Selber Ausprobieren statt nur Zuschauen war aber genau Sinn und Zweck der ElternLan. Veranstaltet wurde das digitale Kräftemessen vom esvö (eSport Verband Österreich) und der Bundesstelle für Positivprädikatisierung von Computer- und Konsolenspielen, kurz BuPP genannt. "Wir wollen den Eltern vermitteln, dass Computerspiele einfach Spiele sind", so Herbert Rosenstingl von der BuPP. Er pries die Reaktionsfähigkeit und das Raumverständnis, das bei solchen Games gefordert und gefördert wird. Das Ziel solcher Veranstaltungen sei es, dass Eltern ihre Kinder auch dann loben, wenn die erbrachte Leistung nicht nur in einer Schulnote sondern auch einmal in einem Highscore besteht.

Jetzt schießt's mal ordentlich drauf"

Die wichtigste Message, die die Veranstalter vermitteln wollten war diese: "Ego Shooter fördern nicht das Gewaltpotential von Jugendlichen und sind nicht schuld an Schulmassakern". Nach Autorennen und Echtzeitstrategie ging es nun endlich ans Eingemachte: Das "Killerspiel" Counter Strike. Kurze Einführung auch hier, dann formierte sich das Team. Per Zufall wurde Elfi zu jener Spielerin erkoren, die die Bombe legen muss. Damit war sie aber nicht ganz glücklich: "Das gefällt mir natürlich nicht. Ich versuche, das schnell wieder zu vergessen." Das Herumlaufen im Gelände machte ihr großen Spaß, die andere Konstante des Spiels eher nicht: "Des mit dem Schiaßn, des mog i net". Auch Gerhard ist eher weniger begeistert: "Ich hab mich zweimal erschießen lassen, damit ich weitertratschen kann". Dass Spiele wie Counter Strike an Amokläufen in Schulen mitschuld sind, glaubt er aber nicht: "Kinder sind wesentlich gefährdeter, wenn ihre Eltern zuhause ein Waffenlager haben".

Frau spielt Computer

Roland Gratzer

Auch Elfis Meinung änderte sich in letzter Zeit. Früher hatte sie noch geglaubt, Gewalt am Computer und im Fernsehen sei etwas Furchtbares. Aus ihrer Erfahrung als Lehrerin lernte sie aber: "Die Kinder sind nach wie vor sozial. Es dürfte also nicht so tragisch sein, wie ich früher befürchtet habe".

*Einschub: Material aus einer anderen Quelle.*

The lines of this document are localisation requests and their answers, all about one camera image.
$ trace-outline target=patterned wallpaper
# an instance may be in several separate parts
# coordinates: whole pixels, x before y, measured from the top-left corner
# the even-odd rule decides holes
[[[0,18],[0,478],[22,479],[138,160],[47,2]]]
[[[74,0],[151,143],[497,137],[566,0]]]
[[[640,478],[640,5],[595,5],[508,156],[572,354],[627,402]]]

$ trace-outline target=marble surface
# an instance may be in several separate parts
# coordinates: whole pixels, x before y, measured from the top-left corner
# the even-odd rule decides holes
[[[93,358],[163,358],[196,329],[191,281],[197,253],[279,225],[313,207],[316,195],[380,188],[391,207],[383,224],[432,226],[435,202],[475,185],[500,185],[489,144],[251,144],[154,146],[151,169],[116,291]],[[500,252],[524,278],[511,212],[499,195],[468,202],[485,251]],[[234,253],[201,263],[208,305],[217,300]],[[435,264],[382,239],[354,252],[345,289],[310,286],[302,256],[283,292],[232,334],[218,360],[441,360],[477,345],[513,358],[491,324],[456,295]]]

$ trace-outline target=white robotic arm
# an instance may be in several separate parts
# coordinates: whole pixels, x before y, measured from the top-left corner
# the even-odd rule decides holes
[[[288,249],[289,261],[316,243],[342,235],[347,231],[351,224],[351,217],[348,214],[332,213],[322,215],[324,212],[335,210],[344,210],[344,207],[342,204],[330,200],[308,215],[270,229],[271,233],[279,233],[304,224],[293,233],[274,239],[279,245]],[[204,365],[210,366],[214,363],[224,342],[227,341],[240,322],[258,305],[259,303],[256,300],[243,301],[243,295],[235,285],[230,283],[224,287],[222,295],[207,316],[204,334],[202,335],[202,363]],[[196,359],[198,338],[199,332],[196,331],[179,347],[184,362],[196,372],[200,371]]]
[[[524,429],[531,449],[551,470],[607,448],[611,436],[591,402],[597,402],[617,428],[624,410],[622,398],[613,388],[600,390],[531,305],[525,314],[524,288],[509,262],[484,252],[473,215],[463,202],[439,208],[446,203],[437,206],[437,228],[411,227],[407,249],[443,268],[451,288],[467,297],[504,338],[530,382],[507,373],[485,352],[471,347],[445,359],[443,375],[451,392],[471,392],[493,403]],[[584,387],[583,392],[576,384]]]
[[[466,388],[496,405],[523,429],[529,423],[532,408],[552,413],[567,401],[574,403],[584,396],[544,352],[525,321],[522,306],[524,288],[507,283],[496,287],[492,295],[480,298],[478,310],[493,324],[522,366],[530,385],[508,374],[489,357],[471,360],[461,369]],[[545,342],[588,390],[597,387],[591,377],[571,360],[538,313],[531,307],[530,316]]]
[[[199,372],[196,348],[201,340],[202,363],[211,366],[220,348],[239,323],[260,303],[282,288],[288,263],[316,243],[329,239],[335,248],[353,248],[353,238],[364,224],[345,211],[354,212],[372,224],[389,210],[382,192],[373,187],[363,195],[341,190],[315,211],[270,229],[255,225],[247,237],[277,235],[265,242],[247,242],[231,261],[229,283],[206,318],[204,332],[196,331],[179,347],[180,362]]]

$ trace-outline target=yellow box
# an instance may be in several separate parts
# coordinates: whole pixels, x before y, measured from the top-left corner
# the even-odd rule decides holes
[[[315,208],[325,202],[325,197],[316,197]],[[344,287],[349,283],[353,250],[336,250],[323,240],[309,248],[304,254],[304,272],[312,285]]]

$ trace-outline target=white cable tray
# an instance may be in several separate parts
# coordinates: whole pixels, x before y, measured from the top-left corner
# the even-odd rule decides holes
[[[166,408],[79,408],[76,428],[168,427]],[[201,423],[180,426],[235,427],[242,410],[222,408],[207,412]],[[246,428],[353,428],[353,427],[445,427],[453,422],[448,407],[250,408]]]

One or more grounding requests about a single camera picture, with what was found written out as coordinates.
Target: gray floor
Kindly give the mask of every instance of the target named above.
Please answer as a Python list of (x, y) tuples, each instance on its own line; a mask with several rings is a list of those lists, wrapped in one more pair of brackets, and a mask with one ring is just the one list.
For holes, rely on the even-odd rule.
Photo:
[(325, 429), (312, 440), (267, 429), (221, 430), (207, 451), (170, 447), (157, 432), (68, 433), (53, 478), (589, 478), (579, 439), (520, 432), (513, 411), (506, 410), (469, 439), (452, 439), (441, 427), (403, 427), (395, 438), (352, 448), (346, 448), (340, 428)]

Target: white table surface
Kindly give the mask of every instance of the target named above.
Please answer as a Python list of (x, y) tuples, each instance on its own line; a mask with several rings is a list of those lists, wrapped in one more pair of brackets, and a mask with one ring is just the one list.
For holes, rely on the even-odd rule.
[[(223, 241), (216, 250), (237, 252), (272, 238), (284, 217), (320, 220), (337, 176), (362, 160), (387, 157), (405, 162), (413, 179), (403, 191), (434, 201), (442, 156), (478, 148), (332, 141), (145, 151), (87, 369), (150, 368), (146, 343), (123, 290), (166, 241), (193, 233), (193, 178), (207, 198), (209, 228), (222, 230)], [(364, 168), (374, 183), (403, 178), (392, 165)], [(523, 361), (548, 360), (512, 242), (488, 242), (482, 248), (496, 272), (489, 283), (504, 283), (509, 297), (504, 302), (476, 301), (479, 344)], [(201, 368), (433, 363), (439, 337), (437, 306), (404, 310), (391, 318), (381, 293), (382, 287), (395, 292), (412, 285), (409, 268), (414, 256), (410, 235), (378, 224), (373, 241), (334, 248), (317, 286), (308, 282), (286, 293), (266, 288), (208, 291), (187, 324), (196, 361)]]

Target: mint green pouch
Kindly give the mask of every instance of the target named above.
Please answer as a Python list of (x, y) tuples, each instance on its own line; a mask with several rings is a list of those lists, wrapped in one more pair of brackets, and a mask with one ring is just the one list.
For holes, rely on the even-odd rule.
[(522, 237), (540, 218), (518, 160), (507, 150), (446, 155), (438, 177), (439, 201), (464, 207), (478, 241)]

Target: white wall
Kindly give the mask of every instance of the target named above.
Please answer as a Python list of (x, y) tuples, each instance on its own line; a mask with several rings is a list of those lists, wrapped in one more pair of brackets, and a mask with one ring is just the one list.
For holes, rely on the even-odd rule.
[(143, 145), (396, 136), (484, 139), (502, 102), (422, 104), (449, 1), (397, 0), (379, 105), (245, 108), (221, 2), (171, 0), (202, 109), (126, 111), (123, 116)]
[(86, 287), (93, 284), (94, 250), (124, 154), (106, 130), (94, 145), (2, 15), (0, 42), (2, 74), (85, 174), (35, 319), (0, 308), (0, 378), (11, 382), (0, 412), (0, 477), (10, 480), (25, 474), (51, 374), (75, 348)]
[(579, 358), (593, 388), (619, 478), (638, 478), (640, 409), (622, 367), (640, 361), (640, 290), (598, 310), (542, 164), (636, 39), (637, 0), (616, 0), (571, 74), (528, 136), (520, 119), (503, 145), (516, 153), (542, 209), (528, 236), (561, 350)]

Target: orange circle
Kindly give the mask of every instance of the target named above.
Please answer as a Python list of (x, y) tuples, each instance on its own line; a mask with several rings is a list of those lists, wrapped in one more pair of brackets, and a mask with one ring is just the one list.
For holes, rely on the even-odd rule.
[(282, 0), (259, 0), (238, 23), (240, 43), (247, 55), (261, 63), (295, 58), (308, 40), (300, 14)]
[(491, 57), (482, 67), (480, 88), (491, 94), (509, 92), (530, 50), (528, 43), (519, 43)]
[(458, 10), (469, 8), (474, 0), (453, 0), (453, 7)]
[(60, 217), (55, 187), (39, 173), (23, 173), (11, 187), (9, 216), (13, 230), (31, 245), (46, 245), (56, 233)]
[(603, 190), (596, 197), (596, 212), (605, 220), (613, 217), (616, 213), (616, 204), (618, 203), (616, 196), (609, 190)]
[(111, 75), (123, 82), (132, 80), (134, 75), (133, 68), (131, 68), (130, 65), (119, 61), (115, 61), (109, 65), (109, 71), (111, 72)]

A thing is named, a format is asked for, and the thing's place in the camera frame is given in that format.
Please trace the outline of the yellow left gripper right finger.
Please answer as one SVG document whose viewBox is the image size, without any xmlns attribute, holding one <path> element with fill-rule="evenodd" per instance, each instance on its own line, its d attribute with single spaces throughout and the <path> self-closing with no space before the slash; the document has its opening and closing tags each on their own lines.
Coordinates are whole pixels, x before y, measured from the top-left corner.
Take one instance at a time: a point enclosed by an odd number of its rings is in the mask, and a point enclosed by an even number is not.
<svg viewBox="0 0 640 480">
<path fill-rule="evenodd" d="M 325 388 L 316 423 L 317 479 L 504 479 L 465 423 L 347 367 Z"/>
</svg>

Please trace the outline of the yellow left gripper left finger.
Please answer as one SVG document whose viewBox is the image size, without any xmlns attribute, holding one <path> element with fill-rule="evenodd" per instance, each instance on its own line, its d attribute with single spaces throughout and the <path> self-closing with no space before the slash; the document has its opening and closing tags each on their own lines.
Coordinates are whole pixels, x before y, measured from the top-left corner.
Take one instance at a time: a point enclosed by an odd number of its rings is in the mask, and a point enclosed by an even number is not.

Bei manchen Eltern hinterließ der Abend sogar einen äußerst positiven Eindruck. Jungvater Rupert etwa kannte Ego Shooter vor dem Abend nur als Namen. Nach dem selber spielen musste er aber zugeben: "Es hat mir gut gefallen. Ich würde es sofort wieder spielen. Man muss es aber wohl in der Gruppe spielen, damit es einen wirklich fesselt". Was die Gewalt betrifft, meinte er nur: "Das ist bei Tom und Jerry auch nicht anders".

Ein Fazit, das übrigens alle Anwesenden genau so aussprachen.